Just get the stick out of your butt and laugh, he really is very, very funny.
There will also be tens of millions of people in Europe, Asia and elsewhere who will see this movie and will have reinforced to them the same biased anti-American themes they hear constantly in their mainstream media.
I'm not sure people who haven't spent an extensive amount of time abroad interacting with local people really understand the image problem the United States has around the world, especially in Europe, and to what extent the entertainment industry is responsible for these ugly anti-American prejudices through movies, television programs, music, etc.
The frat boys were from Carowhina? BWAAAAAAAAAAAH! I may have to see it afterall. LOL.
If you weren't so quick to be an insulting a-hole you would have read in my comments that I concede that he is funny, in fact at times hilarious.
I used to listen to Howard Stern but realized the fact that he can at times be very funny doesn't excuse the degeneracy.

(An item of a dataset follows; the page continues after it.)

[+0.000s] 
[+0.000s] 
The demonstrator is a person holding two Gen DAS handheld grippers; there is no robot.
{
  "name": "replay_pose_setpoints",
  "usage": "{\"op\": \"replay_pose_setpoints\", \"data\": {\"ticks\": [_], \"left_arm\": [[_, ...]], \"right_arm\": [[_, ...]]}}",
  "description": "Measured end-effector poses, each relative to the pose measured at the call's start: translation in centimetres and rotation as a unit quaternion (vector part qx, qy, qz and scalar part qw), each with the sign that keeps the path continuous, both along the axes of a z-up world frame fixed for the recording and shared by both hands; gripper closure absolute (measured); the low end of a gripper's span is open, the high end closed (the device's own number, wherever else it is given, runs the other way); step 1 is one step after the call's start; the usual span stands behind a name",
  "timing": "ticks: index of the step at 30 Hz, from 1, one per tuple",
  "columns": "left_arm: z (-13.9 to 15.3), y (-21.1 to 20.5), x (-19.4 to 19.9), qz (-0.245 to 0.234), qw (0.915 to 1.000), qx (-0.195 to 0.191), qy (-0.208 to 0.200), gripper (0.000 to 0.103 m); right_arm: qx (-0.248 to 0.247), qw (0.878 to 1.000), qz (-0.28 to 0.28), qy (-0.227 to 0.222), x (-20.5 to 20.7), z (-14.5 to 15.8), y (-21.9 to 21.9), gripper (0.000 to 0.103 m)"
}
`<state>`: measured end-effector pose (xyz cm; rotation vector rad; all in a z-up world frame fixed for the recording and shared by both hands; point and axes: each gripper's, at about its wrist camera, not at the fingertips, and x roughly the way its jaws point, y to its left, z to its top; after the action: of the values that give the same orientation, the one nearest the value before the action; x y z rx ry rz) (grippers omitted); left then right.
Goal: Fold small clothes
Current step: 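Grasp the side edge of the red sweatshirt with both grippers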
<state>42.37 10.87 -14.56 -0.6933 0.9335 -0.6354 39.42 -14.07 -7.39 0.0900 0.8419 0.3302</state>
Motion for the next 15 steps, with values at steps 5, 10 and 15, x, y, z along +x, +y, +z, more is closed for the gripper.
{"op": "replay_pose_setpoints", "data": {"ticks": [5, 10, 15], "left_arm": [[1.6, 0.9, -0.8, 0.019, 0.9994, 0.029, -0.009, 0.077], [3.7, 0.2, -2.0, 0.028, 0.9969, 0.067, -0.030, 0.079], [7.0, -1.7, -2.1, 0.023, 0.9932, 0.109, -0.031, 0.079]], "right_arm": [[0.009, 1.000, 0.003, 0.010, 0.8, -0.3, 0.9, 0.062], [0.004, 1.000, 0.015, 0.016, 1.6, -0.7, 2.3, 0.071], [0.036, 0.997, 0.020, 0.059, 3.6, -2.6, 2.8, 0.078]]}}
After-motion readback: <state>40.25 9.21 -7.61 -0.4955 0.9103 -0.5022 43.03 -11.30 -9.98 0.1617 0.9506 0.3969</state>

they;re from South Carolina actually.
He's found jackasses in Britain. The Cambridge segment is probably the best, or maybe the crew segment, but there's a few others.
You are probably right.
I have watched many of his vidoes on youtube, and many comments share that exact theme: haha, Americans are stupid, ignorant, bigoted etc. etc.
Spurlock is the idiot who ate McDonald's for 30 days and documented it.
If I really think hard, I can come up with about 5 people that I've known at some point in my life who were one or more of the above - and they were all major @ssholes. Somehow 5 out of the hundreds of people I've ever known isn't exactly "rife."
We should be self-confident enough to be able to laugh at ourselves from time to time. To me he seems kind of like the new Andy Kaufman.